Esplorazione approfondita della risposta virale dell’ospite
In questo nuovo studio, i ricercatori hanno utilizzato i dati della coorte basata sulla popolazione della biobanca britannica al fine di valutare la relazione tra la genetica dell’ospite e la sua risposta virale. I ricercatori hanno analizzato i dati di 7.924 partecipanti in totale (prevalentemente di origine europea). L’obiettivo era valutare 28 antigeni per 16 virus che sono stati collegati a malattie neurodegenerative e tumori maligni, ma anche porre l’accento sul test SARS-CoV-2 in un sottogruppo separato di partecipanti alla biobanca britannica. Di conseguenza, i ricercatori hanno condotto analisi integrative su tutto il genoma e su tutto il trascrittoma della risposta anticorpale e positività agli antigeni virali. Sono state esplorate in profondità le associazioni pleiotropiche tra varianti che interessano i livelli di anticorpi e diverse malattie croniche con fattori di rischio virale.
Intervallo dei sintomi spiegato dalle variazioni genetiche dell’HLA
I risultati dello studio confermano che i geni di classe II e III dell’antigene leucocitario umano (HLA) sono fattori genetici chiave dell’ospite implicati nella regolazione della risposta immunitaria a diversi antigeni virali, con potenziali implicazioni per malattie complesse. Inoltre, i ricercatori hanno anche scoperto che specifici alleli HLA collegati a più infezioni comuni sono associati ai test positivi SARS-CoV-2. Più specificamente, sulla base di 1028 soggetti testati per SARS-CoV-2, i ricercatori hanno identificato sette alleli di suscettibilità HLA di classe II (cinque associati ad altri virus). Considerando la variazione genetica all’interno della regione HLA, i nostri risultati non solo confermano il suo ruolo chiave nell’interfaccia delle interazioni ospite-patogeno, ma evidenziano anche la sovrapposizione di varianti, alleli classici e geni che mediano queste interazioni tra famiglie di virus e antigeni“, enfatizzano gli autori dello studio.

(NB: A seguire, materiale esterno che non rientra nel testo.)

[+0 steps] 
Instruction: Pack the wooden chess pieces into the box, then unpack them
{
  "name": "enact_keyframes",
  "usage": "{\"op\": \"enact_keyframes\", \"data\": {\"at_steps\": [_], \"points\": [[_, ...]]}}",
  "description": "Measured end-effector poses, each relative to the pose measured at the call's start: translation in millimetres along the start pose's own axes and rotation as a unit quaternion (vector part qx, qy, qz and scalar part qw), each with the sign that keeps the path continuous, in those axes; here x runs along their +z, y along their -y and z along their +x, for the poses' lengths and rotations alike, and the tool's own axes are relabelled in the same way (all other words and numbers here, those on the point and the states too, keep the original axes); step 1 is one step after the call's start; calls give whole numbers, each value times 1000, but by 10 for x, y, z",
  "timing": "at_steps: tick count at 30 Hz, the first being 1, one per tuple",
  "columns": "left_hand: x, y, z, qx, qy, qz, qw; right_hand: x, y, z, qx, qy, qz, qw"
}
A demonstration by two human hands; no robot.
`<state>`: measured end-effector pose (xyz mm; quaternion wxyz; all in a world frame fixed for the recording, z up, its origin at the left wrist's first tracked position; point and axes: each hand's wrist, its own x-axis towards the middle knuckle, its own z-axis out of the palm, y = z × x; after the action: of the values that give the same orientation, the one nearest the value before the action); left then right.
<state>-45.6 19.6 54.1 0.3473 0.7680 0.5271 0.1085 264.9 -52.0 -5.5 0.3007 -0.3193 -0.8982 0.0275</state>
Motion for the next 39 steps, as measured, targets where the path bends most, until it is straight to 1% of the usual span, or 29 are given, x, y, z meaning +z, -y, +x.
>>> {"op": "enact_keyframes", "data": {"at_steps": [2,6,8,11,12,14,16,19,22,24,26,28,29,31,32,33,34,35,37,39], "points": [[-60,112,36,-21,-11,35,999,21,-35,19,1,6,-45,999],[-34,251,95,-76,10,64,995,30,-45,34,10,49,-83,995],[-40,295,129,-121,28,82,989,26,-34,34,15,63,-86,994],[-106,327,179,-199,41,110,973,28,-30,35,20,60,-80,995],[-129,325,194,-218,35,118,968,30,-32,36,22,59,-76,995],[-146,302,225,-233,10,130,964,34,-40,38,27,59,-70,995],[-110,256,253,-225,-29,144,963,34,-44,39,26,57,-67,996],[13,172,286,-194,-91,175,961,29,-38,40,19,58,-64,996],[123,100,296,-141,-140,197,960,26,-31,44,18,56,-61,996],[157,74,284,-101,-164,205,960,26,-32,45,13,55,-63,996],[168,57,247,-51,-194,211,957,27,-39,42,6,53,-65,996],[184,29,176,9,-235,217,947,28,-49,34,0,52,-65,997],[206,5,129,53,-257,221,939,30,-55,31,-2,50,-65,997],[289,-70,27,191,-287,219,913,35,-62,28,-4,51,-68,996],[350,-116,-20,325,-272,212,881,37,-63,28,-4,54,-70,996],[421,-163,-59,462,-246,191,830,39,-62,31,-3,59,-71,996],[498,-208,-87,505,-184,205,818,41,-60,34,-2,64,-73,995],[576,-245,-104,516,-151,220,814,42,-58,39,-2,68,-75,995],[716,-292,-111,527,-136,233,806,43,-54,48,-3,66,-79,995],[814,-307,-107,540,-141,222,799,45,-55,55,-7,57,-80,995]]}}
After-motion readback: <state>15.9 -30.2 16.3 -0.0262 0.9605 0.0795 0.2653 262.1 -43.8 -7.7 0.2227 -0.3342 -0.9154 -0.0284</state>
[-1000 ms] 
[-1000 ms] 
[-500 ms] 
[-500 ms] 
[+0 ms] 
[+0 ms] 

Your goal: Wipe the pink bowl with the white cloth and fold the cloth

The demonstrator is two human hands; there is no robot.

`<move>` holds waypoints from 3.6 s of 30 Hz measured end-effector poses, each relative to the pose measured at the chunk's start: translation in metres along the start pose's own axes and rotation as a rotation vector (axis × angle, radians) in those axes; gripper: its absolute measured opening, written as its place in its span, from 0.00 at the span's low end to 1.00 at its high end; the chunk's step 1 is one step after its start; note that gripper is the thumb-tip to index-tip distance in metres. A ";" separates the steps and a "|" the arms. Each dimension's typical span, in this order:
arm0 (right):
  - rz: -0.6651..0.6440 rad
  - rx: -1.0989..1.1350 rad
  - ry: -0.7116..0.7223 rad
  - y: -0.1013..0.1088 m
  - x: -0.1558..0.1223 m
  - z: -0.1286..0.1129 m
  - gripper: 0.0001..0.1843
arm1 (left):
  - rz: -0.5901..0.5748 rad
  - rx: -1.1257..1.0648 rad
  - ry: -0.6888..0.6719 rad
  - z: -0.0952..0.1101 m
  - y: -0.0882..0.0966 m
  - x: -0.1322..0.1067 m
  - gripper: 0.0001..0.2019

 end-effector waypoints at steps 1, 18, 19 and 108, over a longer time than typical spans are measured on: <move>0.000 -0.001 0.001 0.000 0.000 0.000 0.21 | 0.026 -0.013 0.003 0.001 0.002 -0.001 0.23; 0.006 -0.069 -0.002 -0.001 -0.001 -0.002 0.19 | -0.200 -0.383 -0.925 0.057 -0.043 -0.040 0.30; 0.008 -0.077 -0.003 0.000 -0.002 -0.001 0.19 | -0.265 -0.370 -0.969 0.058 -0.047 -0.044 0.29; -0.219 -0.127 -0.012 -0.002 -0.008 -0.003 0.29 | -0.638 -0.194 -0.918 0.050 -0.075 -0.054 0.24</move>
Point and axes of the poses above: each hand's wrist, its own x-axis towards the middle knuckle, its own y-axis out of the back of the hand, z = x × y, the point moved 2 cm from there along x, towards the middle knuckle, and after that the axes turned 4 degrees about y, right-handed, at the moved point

Le associazioni tra alleli HLA e lo stato SARS-CoV-2 possono indicare un decorso clinico diverso con infezione più lieve o stato asintomatico, che ha portato a ridurre le probabilità di essere testato nonostante l’esposizione. Ciò è particolarmente valido in quanto i dati utilizzati in questo studio sono stati raccolti all’inizio dell’epidemia quando le persone gravemente malate avevano la priorità per il test. Se vero, le associazioni possono essere più robuste quando si confrontano casi più gravi di COVID-19 con portatori asintomatici
Influenza sul recettore virale
La ricerca ha anche indicato la relazione inversa tra le espressioni geniche dell’enzima 2 di conversione dell’angiotensina (ACE2) e un risultato positivo del test SARS-CoV-2. Sebbene ACE2 svolga un ruolo fondamentale nel consentire l’ingresso delle cellule SARS-CoV-2, il virus sembra down-regolare l’espressione ACE2 una volta all’interno. Sospettiamo che una ridotta espressione di ACE2 possa ridurre l’infezione virale limitando i recettori disponibili per l’ingresso virale e, una volta che una cellula è infetta, l’espressione ridotta può aiutare SARS-CoV-2“, spiegano gli autori dello studio.
Implicazioni della ricerca
“Comprendere l’interazione tra i fattori genetici dell’ospite e la risposta immunitaria ha implicazioni per la salute pubblica e può facilitare la scoperta di nuove terapie, compresi i vaccini”, hanno affermato gli autori dello studio. “Dopo ulteriori chiarimenti sul rischio di infezione e gravità COVID-19, i nostri risultati suggeriscono che la tipizzazione HLA può essere uno strumento fattibile nella risposta SARS-CoV-2 per identificare popolazioni a rischio e privilegiare la distribuzione del vaccino“, concludono gli autori.
Naturalmente, sono necessarie ulteriori ricerche per comprendere la fattibilità di questo approccio in diverse popolazioni, mentre la ricerca terapeutica sugli inibitori dell’ACE2 chiarirà ciò che sta accadendo dietro la downregulation dei recettori SARS-CoV-2 dopo l’infezione.